The deal for ING Direct USA transformed Capital One into the country’s fifth-largest bank by deposits. The combined business has around $200 billion in deposits, making it larger than regional powerhouses like PNC and TD Bank. Under the terms of the deal, Capital One issued $2.8 billion worth of new shares to ING, making the Dutch firm its largest shareholder.
Shares in ING rose less than 1 percent in morning trading in Amsterdam on Wednesday. Bank of America Merrill Lynch, Morgan Stanley and Citigroup are the joint bookrunners for the deal.
MetLife announces annuity enhancements
The MetLife Income Annuity– a single premium immediate annuity – now offers an “Increasing Income Option” and an “Early Access Option.” The Increasing Income Option will allow the owner to elect to increase their income payments, compounded by an amount they choose, each year. The Early Access Option will provide access to a portion of their income payments in the event that an unexpected need arises.

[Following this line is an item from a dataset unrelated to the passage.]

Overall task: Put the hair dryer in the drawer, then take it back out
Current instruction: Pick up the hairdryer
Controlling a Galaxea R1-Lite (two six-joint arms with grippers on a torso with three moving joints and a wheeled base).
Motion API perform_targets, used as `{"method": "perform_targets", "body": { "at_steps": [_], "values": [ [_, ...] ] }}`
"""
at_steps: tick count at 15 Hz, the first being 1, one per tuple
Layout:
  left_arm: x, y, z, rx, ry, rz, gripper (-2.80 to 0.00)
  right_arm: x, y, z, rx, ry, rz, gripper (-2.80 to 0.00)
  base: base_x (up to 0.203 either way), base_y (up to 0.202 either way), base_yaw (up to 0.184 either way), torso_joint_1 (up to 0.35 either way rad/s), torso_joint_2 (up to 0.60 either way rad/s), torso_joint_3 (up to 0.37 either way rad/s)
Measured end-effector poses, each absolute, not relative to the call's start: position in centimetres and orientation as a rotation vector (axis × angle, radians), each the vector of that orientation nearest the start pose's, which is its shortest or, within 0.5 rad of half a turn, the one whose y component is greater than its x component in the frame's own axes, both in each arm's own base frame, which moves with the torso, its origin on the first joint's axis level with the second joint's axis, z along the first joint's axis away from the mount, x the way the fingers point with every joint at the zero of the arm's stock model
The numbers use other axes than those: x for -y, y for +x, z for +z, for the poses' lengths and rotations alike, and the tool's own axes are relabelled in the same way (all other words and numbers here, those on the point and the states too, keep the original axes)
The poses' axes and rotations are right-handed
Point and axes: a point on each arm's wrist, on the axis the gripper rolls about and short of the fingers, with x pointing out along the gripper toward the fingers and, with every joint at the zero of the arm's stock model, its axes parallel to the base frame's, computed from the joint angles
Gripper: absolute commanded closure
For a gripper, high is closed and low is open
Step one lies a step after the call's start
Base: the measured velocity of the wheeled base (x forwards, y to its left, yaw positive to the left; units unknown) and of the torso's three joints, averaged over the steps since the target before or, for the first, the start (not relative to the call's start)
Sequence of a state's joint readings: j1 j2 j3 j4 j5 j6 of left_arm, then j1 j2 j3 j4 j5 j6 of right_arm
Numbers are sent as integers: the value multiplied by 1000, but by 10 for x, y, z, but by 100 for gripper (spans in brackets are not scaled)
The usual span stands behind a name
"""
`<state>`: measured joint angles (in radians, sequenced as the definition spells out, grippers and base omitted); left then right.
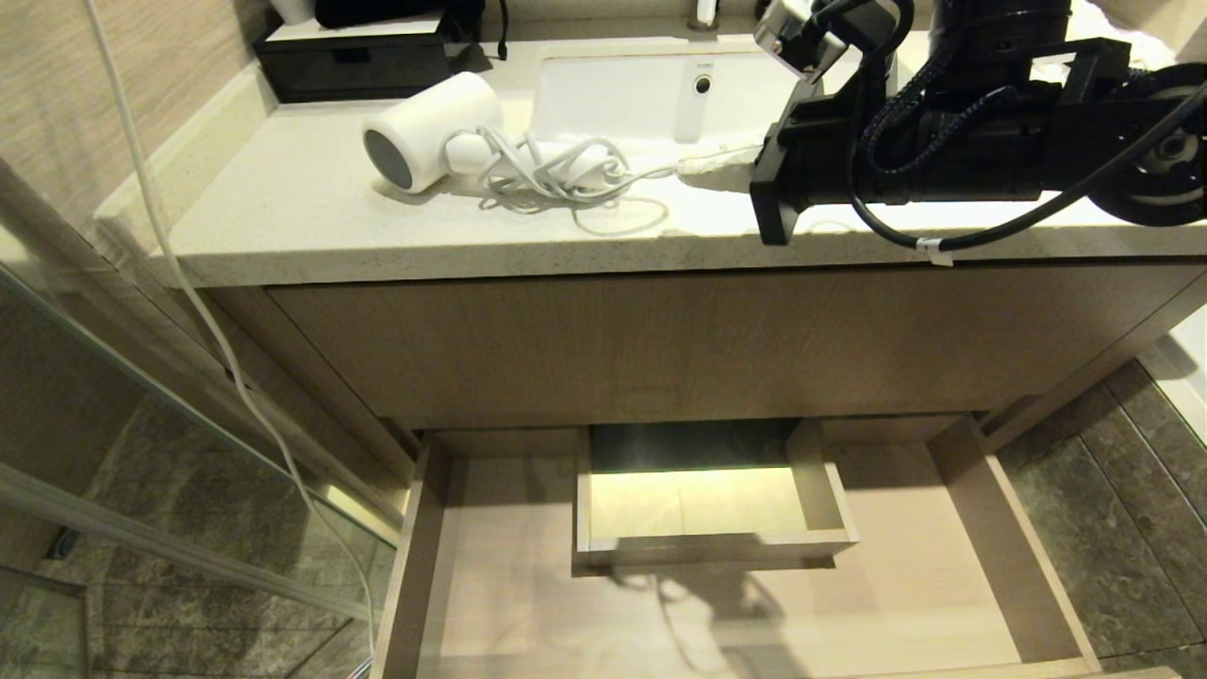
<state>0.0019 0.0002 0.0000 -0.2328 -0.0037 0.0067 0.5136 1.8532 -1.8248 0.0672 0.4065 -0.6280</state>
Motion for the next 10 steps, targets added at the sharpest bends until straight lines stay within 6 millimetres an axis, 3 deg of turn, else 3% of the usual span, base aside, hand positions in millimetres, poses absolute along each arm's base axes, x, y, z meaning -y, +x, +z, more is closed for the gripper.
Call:
{"method": "perform_targets", "body": {
  "at_steps": [2,3,4,10],
  "values": [
    [0,-25,99,231,0,-1,-280,-185,310,348,188,-584,921,0,0,0,0,0,0,0],
    [0,-25,99,231,0,-1,-280,-185,310,348,186,-583,921,-109,0,0,0,0,0,0],
    [0,-26,99,232,-1,-1,-280,-186,311,347,184,-582,921,-280,0,0,0,0,0,0],
    [0,-26,99,232,-1,-1,-280,-187,314,345,174,-580,923,-280,0,0,0,0,0,0]
  ]
}}
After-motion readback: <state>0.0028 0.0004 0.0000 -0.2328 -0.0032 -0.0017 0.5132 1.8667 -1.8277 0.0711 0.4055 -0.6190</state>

The Increasing Income Option is an inflation feature that allows the annuity owner to select that their income payments be increased each year by a percentage rate they choose, generally between 2 – 4%. Under this optional feature, income payments will compound on each payment anniversary based on the pre-selected increase rate. This option is only available at issue to contracts issued to owners at least 59½ or older.
The Early Access Option allows clients to take a portion of their future income if an unexpected need arises during their liquidity period. The liquidity period will vary based on the income type elected. MetLife locks in the assumptions used to calculate the liquidity period value when the contract is issued so that clients know at purchase how much they can withdraw during the liquidity period. This feature is only available at issue to contracts issued to owners at least 59½ or older.